Environmental water needs for the Daly River

As one of the few rivers in the Top End that flows all year round, the Daly River supports astounding freshwater biodiversity, including more than 90 species of fish, 8 of the 9 freshwater turtle species found in the Northern Territory, and 3 elasmobranch species of conservation significance. Many of these species, as well as the Daly River and catchment themselves, hold significant value for the Aboriginal Traditional Owners of the area.

The Daly’s water resources are attracting increasing attention from the agricultural, forestry and mining industries. This project aimed to collate existing knowledge and generate new knowledge on critical flow-ecology relationships and risk-based scenario models for key environmental assets in the Daly River, to support the sustainable management of its water resources.

The Daly River is in the Top End of the Northern Territory.

• Modelling and mapping of water flows during both the wet and dry seasons has highlighted areas and habitats that are vulnerable to water extraction at different times of year and under different flow conditions.
• The dry-season food web is supported by productivity from the river itself (e.g. in-stream algae) as well as from the floodplain and marine areas – so maintaining connectivity is critical. In particular, water extraction during the dry season could reduce the productivity of algae and aquatic plants that form the base of the food web.
• Juveniles of key fish species, including barramundi and sooty grunter, are likely to be impacted if water is taken from the river, particularly during the dry season. Juvenile sooty grunters prefer to live in shallow, fast-flowing riffle habitats which shrink in the dry season, and there’s likely to be fewer juvenile barramundi no matter when water is extracted.
• The iconic pig-nosed turtle may also be vulnerable to changes in flows, which could potentially reduce their access to nesting, feeding and basking areas. Pig-nosed turtles especially rely on the thermal groundwater springs that flow into the river, using them to stay warm during the colder dry-season months.
• All hydrological seasons and catchment locations are important for fish breeding and the survival of young fish, with the majority of species breeding in the wet season.
• Barramundi need connectivity between the river and ocean to complete their spawning and dispersal migrations, and also need connectivity between the river and its floodplains for feeding during the wet season.

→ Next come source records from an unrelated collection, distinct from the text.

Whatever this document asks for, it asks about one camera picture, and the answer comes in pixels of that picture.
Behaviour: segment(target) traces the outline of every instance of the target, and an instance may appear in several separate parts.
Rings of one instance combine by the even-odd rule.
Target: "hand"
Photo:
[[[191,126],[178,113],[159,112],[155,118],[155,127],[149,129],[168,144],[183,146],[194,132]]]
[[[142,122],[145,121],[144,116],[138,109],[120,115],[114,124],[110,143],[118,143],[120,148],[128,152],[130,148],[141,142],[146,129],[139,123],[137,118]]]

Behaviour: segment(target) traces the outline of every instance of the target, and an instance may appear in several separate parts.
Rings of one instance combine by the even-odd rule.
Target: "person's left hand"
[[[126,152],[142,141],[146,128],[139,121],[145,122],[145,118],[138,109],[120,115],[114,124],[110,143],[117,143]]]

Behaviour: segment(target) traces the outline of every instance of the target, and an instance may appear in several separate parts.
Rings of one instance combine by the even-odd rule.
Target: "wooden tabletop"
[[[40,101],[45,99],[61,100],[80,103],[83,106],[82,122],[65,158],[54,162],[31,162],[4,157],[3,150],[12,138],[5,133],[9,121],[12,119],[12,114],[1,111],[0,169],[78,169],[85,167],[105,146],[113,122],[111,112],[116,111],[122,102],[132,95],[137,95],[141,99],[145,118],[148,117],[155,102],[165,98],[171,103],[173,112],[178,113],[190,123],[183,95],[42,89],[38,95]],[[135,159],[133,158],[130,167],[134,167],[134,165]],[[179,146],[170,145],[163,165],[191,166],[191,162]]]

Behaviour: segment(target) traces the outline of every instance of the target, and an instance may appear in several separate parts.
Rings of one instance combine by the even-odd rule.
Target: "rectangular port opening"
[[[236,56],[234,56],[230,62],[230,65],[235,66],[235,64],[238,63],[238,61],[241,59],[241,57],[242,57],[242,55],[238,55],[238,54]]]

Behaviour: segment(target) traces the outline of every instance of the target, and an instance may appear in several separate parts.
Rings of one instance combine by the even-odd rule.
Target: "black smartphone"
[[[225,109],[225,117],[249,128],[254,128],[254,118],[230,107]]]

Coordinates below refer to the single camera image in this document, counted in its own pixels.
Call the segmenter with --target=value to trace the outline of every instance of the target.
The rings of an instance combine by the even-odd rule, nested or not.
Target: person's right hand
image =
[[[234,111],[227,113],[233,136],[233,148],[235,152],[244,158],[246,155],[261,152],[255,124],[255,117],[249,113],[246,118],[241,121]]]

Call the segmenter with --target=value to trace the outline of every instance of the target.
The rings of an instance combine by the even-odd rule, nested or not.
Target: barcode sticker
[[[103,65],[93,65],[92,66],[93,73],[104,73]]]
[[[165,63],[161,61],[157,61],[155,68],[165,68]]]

An extract of the Daly River environmental flow considerations as outcomes from this study. A full PDF of this table is available in this stand-alone document and in the project’s final report.

• This study provided important correlative evidence of the importance of wet-season and dry-season flows for freshwater fish movement, spawning and recruitment in the Daly River catchment. Further research on the mechanisms, such as food and habitat availability, and predator control would be important for future research.
• Fish populations were monitored annually in the Daly River over 2006–2019. These data have provided critical baseline information on the status and variability of populations over varying flow conditions. Future monitoring should be reinstated in the coming years to assess and ensure that current and future water developments in the region do not affect the fish population viability.
• While the study detected movements of turtles during the wet season in the main channel, further research should be conducted on understanding the importance of floodplain habitat use by turtles during the wet season.
• There has been limited research on the general ecology (e.g. habitat use, diet movements) of hatchling and juvenile pig-nosed turtles. Given the lack of evidence of recruitment of turtles, research on drivers of recruitment success and failure should be a particular focus.
• The ecological importance of riverbed thermal springs in the Daly River requires urgent further investigation. This study has suggested these areas are likely to be important for growth and metabolism for fish and pig-nosed turtles. The location and extent of influence of these areas also needs to be determined.
• A multi-sensor approach should be used for future investigations of floodplain inundation in the region. Analysis should integrate both Sentinel-1 (SAR) and Sentinel-2 (multi-spectral) data into a framework with the Landsat archive to provide higher spatial and temporal resolution.
• Satellite image analysis can provide reliable estimates of surface water areal extent, but has limited ability to infer depth and volume without the use of a high-quality digital terrain model. We recommend the prioritisation of high-resolution airborne LiDAR surveying of the river channels and floodplains for future research, to make these linkages explicit.